Task 1: Read Temperature and Humidity Sensor Values
Read the temperature and humidity data detected by the sensor and display the data on the UNIHIKER.
Task 2: Sending Data from the UNIHIKER to the SIoT Platform
Send the collected indoor environmental data to the SIoT platform via the MQTT protocol.
Task 1: Read Temperature and Humidity Sensor Values
1.Hardware Connection
The DHT11 digital temperature and humidity sensor is a composite sensor that can detect both temperature and humidity. Connect the temperature and humidity sensor to the P24 digital pin of the UNIHIKER. After the hardware connection is completed, use a USB cable to connect the UNIHIKER to the computer.
Note: For more information about the “DHT11 Temperature and Humidity Sensor,” refer to the Knowledge Base.
2.Software Preparation
Open Mind+ and follow the diagram below to complete the software preparation process.
Add the temperature and humidity sensor by clicking “Extensions”, find “DHT11 Temperature and Humidity Sensor” in the pinpong library, and click it to complete the addition.
3.Write a Program
After adding the temperature and humidity sensor library successfully, how can we obtain the data detected by the sensor? Use the “temperature and humidity sensor initialize pin” block, and initialize the pin as P24 under the “ Python main program start”.
To obtain the temperature and humidity values detected by the sensor, use the block below for reading temperature and humidity.
Then use the blocks for “displaying text” and “updating text content” to show the temperature and humidity data detected by the sensor on the UNIHIKER.
When temperature data and humidity data are displayed directly on the UNIHIKER, the two values can be easily confused.
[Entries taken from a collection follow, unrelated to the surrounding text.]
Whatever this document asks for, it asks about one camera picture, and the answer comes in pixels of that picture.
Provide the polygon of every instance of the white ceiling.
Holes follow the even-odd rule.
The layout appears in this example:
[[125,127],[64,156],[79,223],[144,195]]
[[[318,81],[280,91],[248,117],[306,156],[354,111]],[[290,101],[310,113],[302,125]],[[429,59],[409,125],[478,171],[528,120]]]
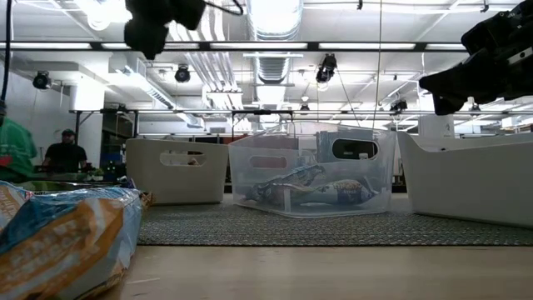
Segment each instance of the white ceiling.
[[[54,9],[53,0],[18,0],[13,8],[13,26],[15,41],[54,40],[54,41],[91,41],[103,40],[109,42],[123,41],[123,23],[112,23],[106,30],[96,32],[88,28],[87,16],[83,12],[57,12],[34,7],[38,5],[47,9]],[[384,5],[387,8],[401,8],[404,10],[423,11],[428,9],[447,9],[454,0],[387,0]],[[520,0],[492,0],[492,7],[510,9]],[[358,41],[376,42],[379,40],[380,13],[379,1],[365,0],[365,6],[361,11],[335,7],[332,3],[339,1],[329,0],[305,0],[305,9],[302,17],[299,39],[302,41]],[[482,0],[465,0],[457,9],[479,8]],[[75,8],[69,1],[63,1],[65,8]],[[0,14],[5,13],[5,1],[2,1]],[[413,14],[384,12],[382,14],[382,40],[389,42],[450,42],[458,43],[461,35],[472,28],[478,22],[487,19],[496,12],[464,12],[452,13],[442,18],[433,28],[442,14]],[[0,20],[2,27],[5,20]],[[424,36],[422,33],[431,30]],[[230,40],[247,40],[247,18],[224,15],[224,32]],[[75,62],[96,73],[113,85],[115,92],[107,93],[107,101],[122,102],[128,105],[135,103],[149,103],[151,99],[138,87],[124,81],[116,74],[108,73],[109,52],[16,52],[17,58],[26,62]],[[254,86],[252,85],[252,61],[243,58],[242,53],[231,52],[231,60],[237,81],[243,91],[243,102],[251,103],[254,99]],[[339,70],[341,71],[344,88],[339,80],[339,74],[331,80],[330,87],[325,92],[318,92],[312,82],[316,65],[323,59],[323,52],[305,52],[302,58],[292,60],[291,76],[289,83],[294,87],[286,90],[286,100],[291,103],[299,103],[302,96],[308,96],[311,103],[339,103],[339,108],[346,105],[346,94],[353,102],[375,103],[382,100],[386,95],[400,87],[405,80],[421,73],[433,73],[444,70],[466,58],[463,53],[427,53],[424,55],[422,67],[421,53],[383,53],[381,54],[382,74],[380,88],[377,91],[376,84],[371,83],[370,73],[378,72],[378,53],[336,53]],[[155,61],[157,67],[150,67],[149,76],[177,101],[188,97],[185,105],[196,108],[190,101],[190,96],[202,94],[202,82],[193,72],[192,79],[188,83],[177,83],[173,79],[173,72],[162,76],[160,69],[176,69],[178,63],[187,63],[182,53],[165,52],[159,55]],[[302,77],[298,70],[307,70],[306,76]],[[397,81],[392,80],[392,75],[398,73]],[[403,97],[407,97],[413,105],[417,95],[413,90],[414,83],[410,83],[401,90]]]

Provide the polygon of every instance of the person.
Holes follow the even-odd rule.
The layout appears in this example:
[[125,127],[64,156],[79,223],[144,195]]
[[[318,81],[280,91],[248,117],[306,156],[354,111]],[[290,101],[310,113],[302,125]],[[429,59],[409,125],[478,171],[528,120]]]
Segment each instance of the person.
[[0,101],[0,180],[21,183],[33,174],[32,158],[37,156],[32,134],[7,117]]
[[45,167],[52,167],[58,173],[77,173],[79,167],[87,166],[87,155],[82,147],[74,143],[76,133],[72,129],[62,132],[62,141],[50,146],[44,157]]

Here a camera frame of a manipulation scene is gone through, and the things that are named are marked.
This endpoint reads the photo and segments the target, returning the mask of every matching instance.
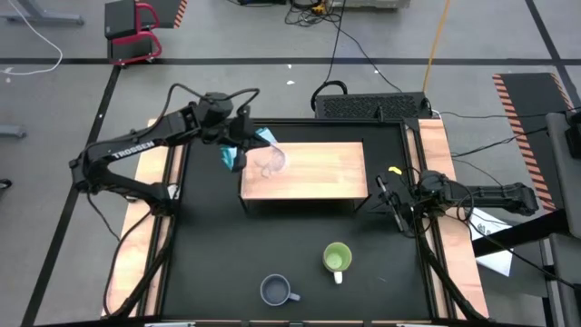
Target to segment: concrete floor
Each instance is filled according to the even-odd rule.
[[[38,31],[60,46],[65,58],[105,58],[104,0],[46,0],[48,9],[78,13],[86,25],[39,27]],[[536,1],[557,51],[563,58],[581,58],[576,0]],[[426,58],[435,34],[443,0],[414,0],[397,13],[347,12],[345,31],[356,37],[371,57]],[[188,4],[177,30],[156,32],[164,58],[305,58],[330,57],[336,30],[330,24],[299,28],[283,23],[286,6],[245,8],[225,0],[196,0]],[[9,10],[6,3],[0,11]],[[5,58],[53,58],[54,50],[26,26],[0,21],[0,70]],[[337,56],[362,57],[342,36]],[[438,58],[550,59],[524,0],[464,0],[452,2]],[[15,71],[41,68],[14,65]],[[162,108],[167,88],[181,82],[200,92],[232,92],[259,87],[252,103],[254,117],[312,117],[309,99],[329,67],[321,64],[145,65],[123,70],[113,93],[99,139],[140,128]],[[380,71],[405,91],[421,89],[425,66],[381,65]],[[581,84],[581,67],[566,68]],[[67,162],[87,140],[95,113],[112,71],[109,65],[64,64],[50,74],[0,80],[0,122],[25,125],[28,137],[2,139],[2,177],[14,186],[0,200],[0,317],[3,326],[20,325],[36,278],[59,221],[71,180]],[[551,72],[547,66],[438,65],[432,69],[428,97],[439,111],[458,114],[503,114],[492,74]],[[351,93],[392,92],[367,64],[336,64],[333,79],[344,81]],[[191,98],[177,93],[170,108]],[[463,152],[509,137],[506,120],[461,120],[445,117],[452,151]],[[515,144],[500,145],[467,158],[502,183],[531,184]],[[137,159],[123,160],[113,170],[132,176]],[[462,183],[492,184],[485,175],[456,163]],[[117,196],[99,194],[96,203],[120,231],[126,203]],[[498,218],[522,217],[492,211]],[[98,318],[101,294],[115,241],[98,216],[80,197],[64,239],[36,323],[72,322]],[[542,306],[536,296],[501,292],[481,272],[490,314],[501,322],[543,325]],[[540,315],[527,311],[541,312]]]

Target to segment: blue mug
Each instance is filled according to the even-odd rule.
[[[291,292],[291,284],[277,273],[268,275],[261,283],[261,298],[269,306],[283,305],[286,301],[300,301],[300,296]]]

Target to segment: white paper
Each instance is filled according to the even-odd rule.
[[[478,229],[482,233],[486,235],[510,228],[510,226],[505,225],[504,222],[502,222],[501,220],[479,209],[474,209],[470,221],[476,227],[478,227]],[[470,231],[472,232],[472,241],[482,237],[482,235],[480,235],[474,229],[474,227],[472,227],[472,225],[470,225]],[[512,253],[508,251],[492,253],[476,258],[476,261],[477,263],[482,264],[488,269],[492,269],[493,271],[497,273],[502,273],[503,275],[508,277],[510,275],[510,264],[512,263]]]

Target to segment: green cup
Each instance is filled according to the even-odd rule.
[[[341,242],[331,243],[323,253],[323,264],[335,276],[335,283],[343,282],[343,273],[349,268],[353,255],[347,245]]]

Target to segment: wooden platform
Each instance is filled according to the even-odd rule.
[[[279,143],[247,153],[244,200],[363,199],[368,196],[363,144]]]

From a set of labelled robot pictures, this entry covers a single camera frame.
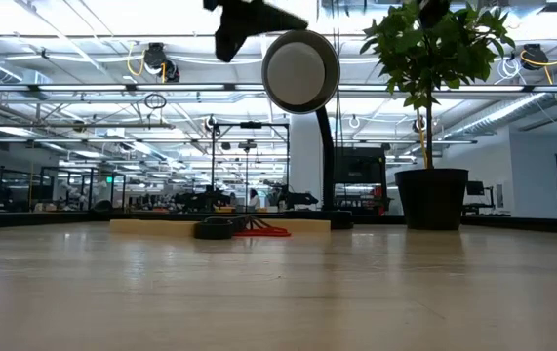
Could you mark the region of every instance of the black plant pot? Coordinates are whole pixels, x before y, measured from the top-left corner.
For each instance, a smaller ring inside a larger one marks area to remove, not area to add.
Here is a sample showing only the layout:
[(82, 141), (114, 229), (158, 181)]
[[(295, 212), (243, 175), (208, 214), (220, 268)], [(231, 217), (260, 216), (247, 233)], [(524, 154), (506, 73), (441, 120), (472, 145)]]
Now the black plant pot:
[(469, 171), (413, 170), (395, 174), (411, 229), (458, 230)]

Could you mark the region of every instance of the ceiling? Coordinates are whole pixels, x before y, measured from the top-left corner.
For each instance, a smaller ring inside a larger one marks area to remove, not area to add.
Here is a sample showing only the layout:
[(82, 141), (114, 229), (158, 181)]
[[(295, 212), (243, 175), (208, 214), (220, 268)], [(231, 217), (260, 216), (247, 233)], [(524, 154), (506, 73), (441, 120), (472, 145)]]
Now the ceiling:
[[(273, 0), (277, 7), (293, 12), (309, 21), (309, 28), (324, 34), (331, 42), (339, 42), (341, 62), (341, 83), (379, 85), (385, 76), (378, 77), (379, 66), (375, 56), (359, 55), (363, 44), (362, 28), (371, 24), (373, 18), (380, 20), (387, 8), (371, 7), (367, 14), (350, 11), (332, 14), (318, 8), (315, 0)], [(160, 83), (155, 75), (146, 70), (139, 76), (130, 73), (140, 68), (141, 51), (150, 42), (165, 44), (166, 54), (179, 68), (180, 82), (188, 84), (239, 83), (260, 84), (260, 65), (263, 53), (278, 37), (271, 33), (266, 36), (249, 38), (235, 57), (226, 64), (215, 59), (213, 33), (219, 27), (219, 9), (209, 12), (202, 8), (201, 0), (36, 0), (32, 4), (38, 16), (20, 6), (14, 0), (0, 0), (0, 65), (10, 70), (35, 70), (50, 78), (55, 84), (96, 84), (96, 83)], [(516, 41), (515, 52), (521, 52), (523, 45), (539, 43), (551, 61), (557, 61), (557, 12), (541, 11), (546, 2), (531, 1), (538, 5), (517, 6), (509, 16), (506, 26), (510, 36)], [(544, 72), (520, 70), (514, 64), (503, 65), (496, 61), (492, 74), (482, 84), (544, 84)], [(506, 72), (512, 72), (506, 79)], [(557, 66), (552, 67), (557, 80)], [(78, 98), (69, 94), (54, 94), (54, 97)], [(121, 94), (92, 94), (92, 97), (115, 97)], [(46, 123), (68, 123), (83, 120), (87, 123), (164, 123), (175, 129), (125, 128), (125, 137), (202, 138), (204, 122), (213, 115), (218, 122), (240, 122), (246, 120), (289, 123), (291, 116), (270, 103), (264, 93), (236, 94), (214, 92), (197, 94), (167, 93), (167, 97), (178, 103), (169, 103), (164, 109), (152, 111), (143, 104), (144, 95), (125, 95), (124, 102), (108, 103), (40, 103), (40, 117)], [(23, 115), (34, 117), (36, 104), (24, 103), (20, 98), (7, 100), (0, 95), (0, 104)], [(434, 106), (437, 128), (451, 128), (463, 118), (478, 112), (505, 97), (488, 95), (466, 97), (446, 97)], [(417, 135), (412, 130), (415, 112), (403, 107), (403, 100), (372, 96), (371, 94), (351, 94), (340, 98), (342, 114), (341, 126), (345, 139), (352, 138), (409, 138)], [(337, 100), (328, 104), (332, 118), (337, 113)], [(232, 138), (268, 138), (275, 142), (260, 144), (261, 154), (286, 153), (286, 145), (275, 131), (236, 130), (228, 133)], [(101, 131), (89, 129), (86, 133), (76, 133), (68, 128), (39, 131), (43, 135), (63, 135), (64, 137), (98, 137)], [(63, 145), (73, 149), (74, 145)], [(151, 145), (169, 157), (201, 157), (202, 149), (208, 145), (191, 145), (181, 142), (155, 143)], [(402, 154), (405, 146), (397, 146), (393, 152)], [(118, 158), (129, 158), (120, 154), (113, 145), (103, 151)], [(267, 161), (284, 161), (284, 158), (268, 158)]]

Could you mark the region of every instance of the potted plant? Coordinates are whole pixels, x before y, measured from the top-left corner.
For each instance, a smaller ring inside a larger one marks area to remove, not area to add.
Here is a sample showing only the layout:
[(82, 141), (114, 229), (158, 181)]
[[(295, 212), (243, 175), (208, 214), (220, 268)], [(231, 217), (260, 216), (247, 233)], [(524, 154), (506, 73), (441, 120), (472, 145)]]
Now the potted plant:
[(380, 75), (389, 75), (387, 90), (391, 94), (396, 88), (408, 93), (404, 106), (425, 109), (425, 137), (423, 128), (419, 128), (421, 147), (425, 148), (425, 169), (395, 174), (410, 228), (459, 227), (468, 171), (434, 169), (432, 104), (438, 101), (432, 93), (441, 86), (457, 89), (460, 82), (469, 85), (476, 79), (488, 79), (491, 63), (497, 57), (491, 47), (502, 58), (501, 43), (514, 48), (514, 41), (506, 36), (503, 26), (506, 18), (499, 8), (480, 13), (467, 4), (466, 8), (452, 12), (449, 1), (430, 0), (421, 4), (412, 0), (402, 7), (390, 8), (380, 24), (374, 20), (364, 30), (367, 41), (361, 54), (373, 48), (379, 56)]

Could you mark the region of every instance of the plant stem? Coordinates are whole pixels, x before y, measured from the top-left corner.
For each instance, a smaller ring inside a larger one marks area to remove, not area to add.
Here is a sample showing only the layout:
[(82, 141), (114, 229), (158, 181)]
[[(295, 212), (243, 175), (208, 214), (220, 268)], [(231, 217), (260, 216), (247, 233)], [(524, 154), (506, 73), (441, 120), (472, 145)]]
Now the plant stem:
[(427, 91), (427, 106), (425, 106), (426, 112), (426, 146), (425, 146), (425, 156), (427, 158), (427, 165), (425, 167), (429, 170), (434, 168), (434, 164), (432, 163), (432, 91)]

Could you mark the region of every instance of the wooden table surface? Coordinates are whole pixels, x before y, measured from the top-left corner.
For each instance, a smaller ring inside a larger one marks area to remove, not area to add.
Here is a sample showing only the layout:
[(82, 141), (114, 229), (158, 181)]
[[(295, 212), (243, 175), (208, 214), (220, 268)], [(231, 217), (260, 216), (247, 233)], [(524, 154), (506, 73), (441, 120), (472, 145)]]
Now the wooden table surface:
[(0, 350), (557, 350), (557, 234), (3, 228)]

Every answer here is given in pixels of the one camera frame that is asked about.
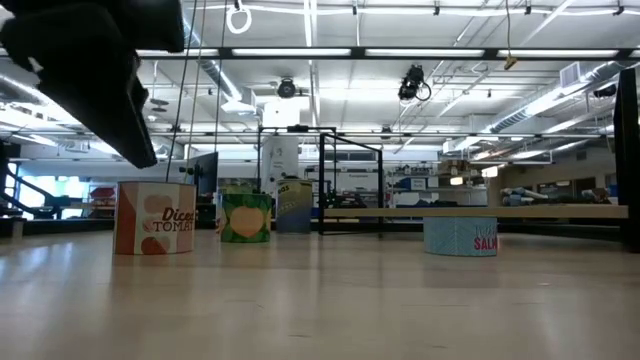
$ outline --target hanging ring
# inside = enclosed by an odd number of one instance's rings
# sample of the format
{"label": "hanging ring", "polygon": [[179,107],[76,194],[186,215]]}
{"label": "hanging ring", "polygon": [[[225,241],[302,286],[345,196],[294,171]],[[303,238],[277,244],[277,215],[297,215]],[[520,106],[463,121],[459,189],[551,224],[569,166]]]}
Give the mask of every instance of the hanging ring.
{"label": "hanging ring", "polygon": [[[239,29],[233,25],[233,15],[237,13],[245,13],[247,16],[246,22]],[[234,34],[242,34],[247,30],[249,30],[249,28],[251,27],[252,20],[253,19],[251,18],[251,10],[249,9],[240,8],[240,10],[230,9],[229,11],[227,11],[227,27],[229,28],[229,31],[231,31]]]}

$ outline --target green container
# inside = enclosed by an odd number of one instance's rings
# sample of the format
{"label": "green container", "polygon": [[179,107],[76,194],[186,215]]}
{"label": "green container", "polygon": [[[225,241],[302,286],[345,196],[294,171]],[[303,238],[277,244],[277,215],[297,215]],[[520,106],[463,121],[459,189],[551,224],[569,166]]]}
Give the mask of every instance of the green container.
{"label": "green container", "polygon": [[222,242],[260,243],[271,236],[271,196],[224,194],[218,232]]}

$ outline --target blue container
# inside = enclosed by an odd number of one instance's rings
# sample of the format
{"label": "blue container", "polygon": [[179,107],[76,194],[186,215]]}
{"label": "blue container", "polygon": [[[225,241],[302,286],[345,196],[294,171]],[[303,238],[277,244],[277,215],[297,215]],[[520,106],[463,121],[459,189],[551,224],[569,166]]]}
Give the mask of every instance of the blue container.
{"label": "blue container", "polygon": [[496,256],[497,226],[496,218],[424,218],[424,249],[438,255]]}
{"label": "blue container", "polygon": [[313,196],[311,181],[283,179],[278,181],[276,226],[278,233],[311,232]]}

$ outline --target shelf
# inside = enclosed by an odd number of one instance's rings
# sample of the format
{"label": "shelf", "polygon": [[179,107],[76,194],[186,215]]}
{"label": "shelf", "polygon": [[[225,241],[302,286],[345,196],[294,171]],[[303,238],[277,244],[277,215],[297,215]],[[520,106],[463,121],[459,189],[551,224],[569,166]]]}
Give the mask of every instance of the shelf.
{"label": "shelf", "polygon": [[456,188],[430,188],[430,189],[426,189],[426,190],[406,190],[406,189],[398,189],[398,190],[393,190],[394,193],[407,193],[407,192],[417,192],[417,193],[422,193],[422,192],[427,192],[427,193],[431,193],[431,192],[473,192],[473,191],[487,191],[486,188],[482,189],[482,188],[460,188],[460,189],[456,189]]}

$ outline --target black object
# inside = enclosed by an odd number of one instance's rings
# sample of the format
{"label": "black object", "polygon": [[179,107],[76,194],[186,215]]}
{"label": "black object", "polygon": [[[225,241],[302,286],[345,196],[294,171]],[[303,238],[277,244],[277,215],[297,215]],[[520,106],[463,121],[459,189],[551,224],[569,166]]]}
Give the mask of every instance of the black object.
{"label": "black object", "polygon": [[[429,95],[424,98],[420,98],[418,94],[420,89],[424,86],[429,91]],[[411,65],[407,75],[402,78],[400,90],[398,90],[398,97],[402,101],[410,101],[418,99],[420,101],[427,101],[431,98],[431,87],[424,82],[424,71],[422,65]]]}
{"label": "black object", "polygon": [[[326,196],[325,193],[325,189],[324,186],[322,186],[322,184],[324,184],[324,175],[325,175],[325,146],[326,146],[326,138],[331,138],[335,140],[339,140],[342,142],[346,142],[347,144],[351,144],[351,145],[356,145],[356,146],[360,146],[364,149],[367,150],[371,150],[374,151],[377,156],[377,162],[378,162],[378,208],[382,209],[384,208],[384,169],[382,166],[383,163],[383,159],[382,159],[382,150],[380,149],[376,149],[373,148],[371,146],[365,145],[365,144],[361,144],[349,139],[345,139],[339,136],[335,136],[335,135],[331,135],[331,134],[327,134],[327,133],[322,133],[320,134],[320,149],[319,149],[319,158],[318,158],[318,183],[321,184],[318,188],[318,234],[323,235],[324,231],[325,231],[325,225],[324,225],[324,210],[327,208],[327,203],[328,203],[328,197]],[[384,226],[384,218],[383,217],[378,217],[378,226],[377,226],[377,230],[378,231],[382,231],[382,227]]]}
{"label": "black object", "polygon": [[193,184],[198,195],[214,194],[218,190],[218,152],[198,156],[194,166]]}
{"label": "black object", "polygon": [[283,99],[291,99],[296,95],[296,86],[293,84],[293,79],[284,78],[278,86],[278,96]]}
{"label": "black object", "polygon": [[[135,49],[184,50],[179,0],[0,0],[0,41],[38,89],[138,168],[157,162]],[[30,59],[39,67],[35,68]]]}
{"label": "black object", "polygon": [[[319,126],[319,127],[310,127],[310,126],[306,126],[306,125],[294,125],[294,126],[289,126],[289,127],[279,127],[279,126],[258,126],[258,138],[257,138],[257,142],[258,144],[256,145],[255,149],[258,151],[258,161],[256,163],[256,188],[254,189],[254,194],[261,194],[262,192],[262,173],[261,173],[261,169],[260,169],[260,164],[261,164],[261,150],[262,150],[262,132],[264,132],[265,130],[275,130],[276,132],[273,133],[272,135],[277,135],[278,134],[278,130],[287,130],[287,132],[309,132],[309,130],[314,130],[317,132],[321,132],[323,130],[328,130],[331,131],[334,135],[337,133],[336,131],[336,127],[335,126]],[[335,156],[337,150],[336,147],[333,147],[333,155]],[[337,164],[336,161],[333,162],[333,182],[335,184],[336,179],[337,179]]]}
{"label": "black object", "polygon": [[[386,126],[382,127],[382,131],[380,131],[380,132],[382,132],[382,133],[391,133],[393,131],[391,131],[391,127],[390,126],[386,125]],[[389,139],[391,139],[390,136],[380,136],[380,140],[389,140]]]}
{"label": "black object", "polygon": [[611,84],[604,89],[594,91],[593,96],[598,99],[603,97],[611,97],[616,94],[616,91],[618,91],[618,87],[616,86],[616,84]]}
{"label": "black object", "polygon": [[[4,144],[0,144],[0,178],[2,179],[0,181],[0,184],[2,186],[2,188],[0,189],[0,198],[12,204],[16,208],[32,214],[35,219],[53,219],[54,216],[57,219],[62,219],[62,207],[71,205],[71,201],[77,199],[70,198],[68,196],[53,196],[45,190],[22,180],[22,178],[18,177],[16,174],[12,173],[11,170],[9,170],[9,158],[6,155],[7,154],[5,152]],[[13,178],[16,184],[29,187],[42,194],[44,196],[44,208],[29,207],[15,199],[13,196],[9,196],[7,193],[5,193],[5,181],[7,176]],[[0,210],[0,216],[2,215],[16,214],[15,210],[7,209],[6,212]]]}
{"label": "black object", "polygon": [[307,125],[293,125],[293,126],[287,126],[287,132],[291,132],[291,133],[305,133],[305,132],[309,132],[309,126]]}
{"label": "black object", "polygon": [[626,205],[629,209],[629,218],[622,222],[620,230],[626,248],[634,253],[640,252],[640,237],[636,231],[640,222],[640,188],[635,183],[640,175],[637,166],[640,159],[640,129],[636,91],[636,70],[622,70],[613,114],[616,178],[618,204]]}

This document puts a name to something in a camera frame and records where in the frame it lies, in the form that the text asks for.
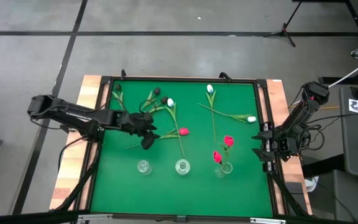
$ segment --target green table surface
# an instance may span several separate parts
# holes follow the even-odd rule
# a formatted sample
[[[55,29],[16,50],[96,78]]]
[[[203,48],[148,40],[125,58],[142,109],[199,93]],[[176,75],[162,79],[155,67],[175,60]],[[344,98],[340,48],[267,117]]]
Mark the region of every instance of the green table surface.
[[[272,217],[272,203],[266,173],[252,152],[260,141],[251,139],[259,131],[259,121],[241,123],[214,114],[217,143],[214,142],[211,111],[205,95],[207,83],[115,81],[124,92],[124,104],[130,112],[139,111],[150,90],[161,88],[158,100],[167,96],[177,104],[178,127],[190,134],[181,138],[185,159],[191,170],[180,176],[175,170],[182,153],[177,138],[156,141],[149,150],[140,146],[141,138],[119,131],[106,131],[94,184],[92,212],[144,213],[160,215],[205,215],[227,217]],[[251,84],[213,83],[214,109],[227,114],[257,116],[254,86]],[[112,100],[110,109],[119,109]],[[167,110],[154,114],[155,132],[163,135],[175,128]],[[229,162],[233,171],[223,179],[214,172],[219,164],[213,151],[223,150],[218,142],[225,135],[234,138]],[[137,164],[145,159],[152,172],[142,175]]]

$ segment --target flower
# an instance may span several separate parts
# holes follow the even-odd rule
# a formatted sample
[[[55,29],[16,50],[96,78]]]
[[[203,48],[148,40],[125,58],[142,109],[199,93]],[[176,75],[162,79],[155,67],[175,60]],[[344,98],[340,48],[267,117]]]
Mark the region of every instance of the flower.
[[[167,103],[168,103],[169,107],[172,107],[175,105],[175,103],[173,102],[173,99],[171,99],[171,98],[168,99]]]
[[[117,84],[117,85],[116,85],[116,90],[117,90],[117,91],[120,91],[120,90],[121,90],[120,84]]]
[[[255,121],[256,121],[256,117],[254,117],[254,116],[249,116],[249,117],[247,118],[247,121],[248,121],[249,123],[255,122]]]
[[[214,151],[214,161],[216,163],[222,164],[222,155],[218,151]]]
[[[163,98],[161,98],[161,103],[162,104],[167,103],[167,101],[168,101],[168,97],[164,96]]]
[[[158,95],[158,94],[160,94],[160,88],[159,87],[157,87],[155,90],[154,90],[154,94],[156,94],[156,95]]]
[[[181,136],[188,135],[188,134],[189,134],[189,129],[187,129],[187,128],[180,128],[180,129],[179,129],[179,134],[180,134]]]
[[[227,146],[232,146],[234,145],[234,138],[231,136],[225,136],[223,139],[224,143],[227,144]]]
[[[213,93],[214,92],[214,88],[211,86],[211,84],[208,84],[208,86],[206,86],[206,91],[208,93]]]

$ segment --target small glass vase
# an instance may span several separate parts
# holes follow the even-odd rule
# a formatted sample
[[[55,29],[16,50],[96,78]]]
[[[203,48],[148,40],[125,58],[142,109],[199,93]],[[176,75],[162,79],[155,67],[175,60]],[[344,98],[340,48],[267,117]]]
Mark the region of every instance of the small glass vase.
[[[190,163],[186,159],[180,159],[175,164],[175,169],[179,175],[186,175],[190,171]]]
[[[230,174],[233,171],[233,165],[230,162],[226,162],[215,169],[215,174],[219,178],[223,178],[225,175]]]
[[[152,172],[152,167],[150,166],[149,162],[146,160],[141,160],[137,164],[137,170],[144,175],[149,175]]]

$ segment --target tripod stand
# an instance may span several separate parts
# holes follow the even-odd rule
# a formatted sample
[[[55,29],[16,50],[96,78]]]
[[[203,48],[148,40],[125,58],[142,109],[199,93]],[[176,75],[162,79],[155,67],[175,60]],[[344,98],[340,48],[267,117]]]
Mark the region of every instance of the tripod stand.
[[[293,11],[293,13],[292,13],[290,19],[288,20],[288,22],[287,22],[287,23],[284,23],[284,24],[283,24],[283,27],[282,27],[280,30],[271,32],[270,34],[265,35],[264,37],[271,37],[271,36],[276,36],[276,35],[278,35],[278,36],[283,36],[283,35],[284,35],[284,36],[287,37],[287,39],[290,41],[291,46],[292,46],[292,47],[296,47],[296,45],[295,45],[295,43],[292,41],[290,35],[288,35],[288,33],[287,33],[287,27],[288,27],[289,23],[291,22],[292,17],[295,15],[295,13],[297,12],[297,10],[299,9],[299,6],[301,6],[301,3],[302,3],[302,2],[303,2],[303,1],[300,1],[300,2],[299,2],[299,4],[297,5],[297,7],[295,8],[295,10]]]

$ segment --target red tulip
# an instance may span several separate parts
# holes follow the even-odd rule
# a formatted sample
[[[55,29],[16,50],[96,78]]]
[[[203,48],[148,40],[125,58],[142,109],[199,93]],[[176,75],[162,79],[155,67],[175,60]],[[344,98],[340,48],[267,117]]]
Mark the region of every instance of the red tulip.
[[[218,151],[214,151],[214,160],[216,163],[222,163],[222,155]]]
[[[225,136],[223,139],[224,143],[227,144],[227,146],[234,145],[234,138],[232,136]]]
[[[179,129],[179,134],[180,134],[181,136],[188,135],[188,134],[189,134],[189,129],[187,129],[187,128],[180,128],[180,129]]]
You can add text labels for temperature and humidity before the data. Use the “join” block to change the display format to “Temperature: temperature value”.
4.Run the Program
Click Run. After the program runs successfully, the UNIHIKER displays the real-time temperature and humidity data detected by the sensor.
5.Have a try
In the above program, the temperature and humidity data displayed on the UNIHIKER do not include units. In fact, from the temperature/humidity reading block, we can see that the unit of temperature is °C and the unit of humidity is %RH. Next, modify the program to add the corresponding units after the displayed temperature and humidity values.
Task 2: Sending Data from the UNIHIKER to the SIoT Platform
1.Software Preparation
(1)Enable the UNIHIKER SIoT Service
Long press the Home button on the UNIHIKER to enter the menu page, tap “Service Toggle”, and check whether the SIoT service is enabled. If it shows “Disabled”, tap the SIoT option and switch its status to “Enabled”.
(2)Add the MQTT-py Library
To send data to the SIoT platform, corresponding sending blocks are required. However, such blocks are not available in the UNIHIKER’s default block list. What should we do? Click “Extensions”, find “MQTT-py” in the official library, and click it to complete the addition.
2.Write a Program
Before writing the program, let’s analyze the functions that need to be implemented. First, the UNIHIKER interface needs to display indoor environmental data, including temperature, humidity, light, and sound values. Then, these indoor environmental data are uploaded to the SIoT platform according to their respective “Project ID / Device name”.
(1) Interface Design
To display indoor environmental data on the UNIHIKER, first design an attractive display interface. Import the background image and environmental icons from the image folder into the file system.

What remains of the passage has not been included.